Em 2021, chegaram outros dois filhotes machos, Ipixuna e Anawira, que estavam em situação semelhante a de Cuieiras, sendo que Anawira ainda precisou receber dieta láctea e cuidados especiais. Durante um período de poucos meses, esses filhotes ficaram em recintos separados, mas em contato próximo. Posteriormente, eles foram colocados todos no mesmo recinto.
Ñeewi adotou de forma excepcional os três filhotes e, desde 2022, eles vivem como um grupo coeso e harmônico. Ao lado desses, agora jovens ariranhas, apesar dos seus 20 anos, Ñeewi rejuvenesceu! Está bem mais ativa e alerta, interage e até mesmo participa das inúmeras brincadeiras e atividades desse novo e alegre grupo. Torcemos para que a Ñeewi tenha vida longa, bata recordes de longevidade e, junto aos seus novos companheiros, continue alegrando os alunos, estudantes e visitantes do Bosque da Ciência no Inpa, ajudando na difusão da importância da conservação dessa espécie ameaçada.

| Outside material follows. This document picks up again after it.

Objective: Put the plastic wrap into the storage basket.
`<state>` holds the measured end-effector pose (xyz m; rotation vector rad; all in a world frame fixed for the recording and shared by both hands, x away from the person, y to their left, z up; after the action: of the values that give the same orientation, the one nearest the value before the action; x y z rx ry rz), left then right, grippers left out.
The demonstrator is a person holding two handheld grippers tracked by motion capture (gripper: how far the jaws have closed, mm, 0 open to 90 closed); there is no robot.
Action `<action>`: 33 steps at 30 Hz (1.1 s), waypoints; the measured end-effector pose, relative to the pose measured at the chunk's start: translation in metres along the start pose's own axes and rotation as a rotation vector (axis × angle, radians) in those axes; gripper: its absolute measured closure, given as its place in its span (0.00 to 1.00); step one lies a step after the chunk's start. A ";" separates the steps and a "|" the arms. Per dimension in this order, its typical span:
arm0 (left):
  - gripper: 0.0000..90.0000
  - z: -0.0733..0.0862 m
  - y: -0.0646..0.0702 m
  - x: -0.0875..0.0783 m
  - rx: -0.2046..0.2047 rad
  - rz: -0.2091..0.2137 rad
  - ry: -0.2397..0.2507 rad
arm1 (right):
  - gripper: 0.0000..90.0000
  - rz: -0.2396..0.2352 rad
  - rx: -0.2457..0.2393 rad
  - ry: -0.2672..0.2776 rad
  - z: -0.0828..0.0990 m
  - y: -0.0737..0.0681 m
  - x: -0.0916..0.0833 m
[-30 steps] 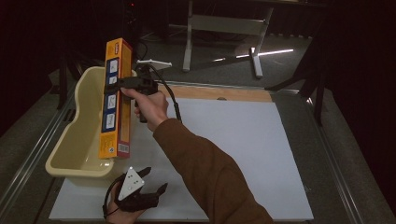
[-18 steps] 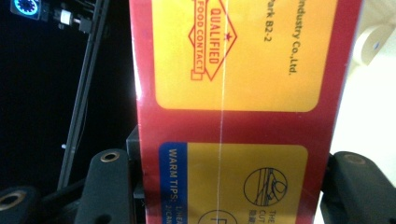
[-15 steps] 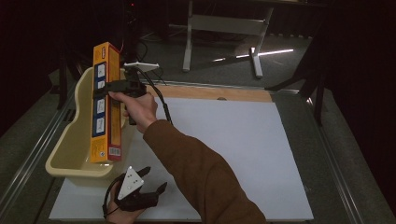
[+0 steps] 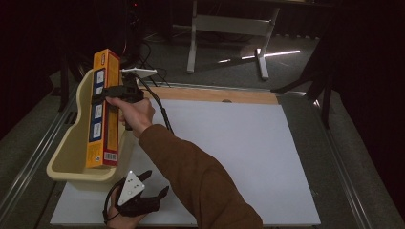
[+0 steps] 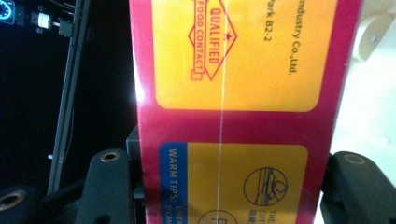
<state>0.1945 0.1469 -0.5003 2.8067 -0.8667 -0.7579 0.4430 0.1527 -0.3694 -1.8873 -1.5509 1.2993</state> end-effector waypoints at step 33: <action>0.26 -0.001 -0.001 -0.001 0.000 -0.003 0.002 | 0.44 0.081 0.154 0.014 0.021 0.027 0.022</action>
<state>0.1947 0.1488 -0.4994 2.8090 -0.8617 -0.7557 0.4407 0.1582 -0.4093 -1.8758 -1.3390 1.3945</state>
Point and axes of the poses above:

Como mencionado, o roubo de filhotes, muitas vezes com a morte da mãe ou de vários membros do grupo, é uma prática ainda vigente na Amazônia brasileira, como revelam os registros de animais resgatados que chegam ao Inpa e de outros centros de reabilitação na região. É fundamental que medidas de proteção e cumprimento das leis ambientais e de conservação de espécies ameaçadas sejam estabelecidas, juntamente com programas de educação ambiental sobre a importância desses animais para os ecossistemas. Essas medidas ajudariam a evitar a manutenção de indivíduos em cativeiro.